L'œuvre au noir de Ben-Ami Koller
On ne peut pas simplement « passer » devant les œuvres de Ben-Ami Koller. N'y jeter qu'un regard furtif et s'en détourner aussitôt, c'est déjà être pris au piège, c'est déjà réagir et tenter vainement l'indifférence pour se protéger du choc d'un travail sans complaisance.
D'une toile à l'autre, nulle place où je peux poser mon regard sereinement : cette œuvre ne me ménage aucune halte, aucune aire de repos.
Il me faut fuir ou m'y enfoncer de plus en plus profondément, surmonter ma réticence et oser voir. Oser voir ces hommes aux corps déformés, distordus, ces yeux hagards, porteurs d'une inquiétante résignation que désavouent les mains tendues, les bouches parfois ouvertes sur un cri qu'il me semble entendre.
Cet au-delà de la douleur, je le perçois de plus en plus intensément au fur et à mesure que l'œuvre apprivoise mon regard : je découvre alors cette mise en abîme de la souffrance jusqu'à en avoir le vertige.
Rien d'accessoire ou d'illusoire dans ces singuliers portraits, aucun décor, aucune mise en scène n'en altèrent la force.

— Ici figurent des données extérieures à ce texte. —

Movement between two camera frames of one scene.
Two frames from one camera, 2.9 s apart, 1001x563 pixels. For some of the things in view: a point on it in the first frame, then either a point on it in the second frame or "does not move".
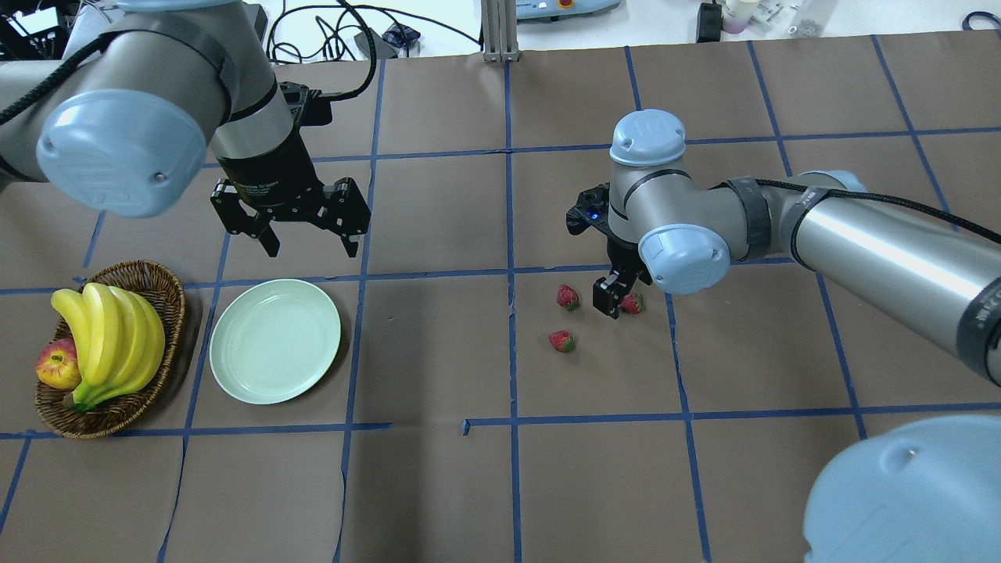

Ben-Ami Koller – Série Auschwitz – 2007
Huile sur toile, 140 x 140cm
Ben-Ami Koller montre uniquement le corps de l'homme, mis à nu, dépouillé de tout vêtement, dépouillé aussi de toute apparence réconfortante. Sa recherche rappelle jusque dans son absence de concessions celle d'un Léonard de Vinci, qui n'hésitait pas à disséquer le corps humain pour en comprendre les mécanismes les plus secrets, pour savoir mieux le peindre.
Le scalpel de Ben-Ami Koller est un pinceau noir avec lequel il met minutieusement à découvert, à vif, mon âme, mes angoisses premières.
Ces corps torturés sont la lancinante et brutale représentation d'une question jamais résolue, d'un « pourquoi ? » existentiel qui reste sans réponse.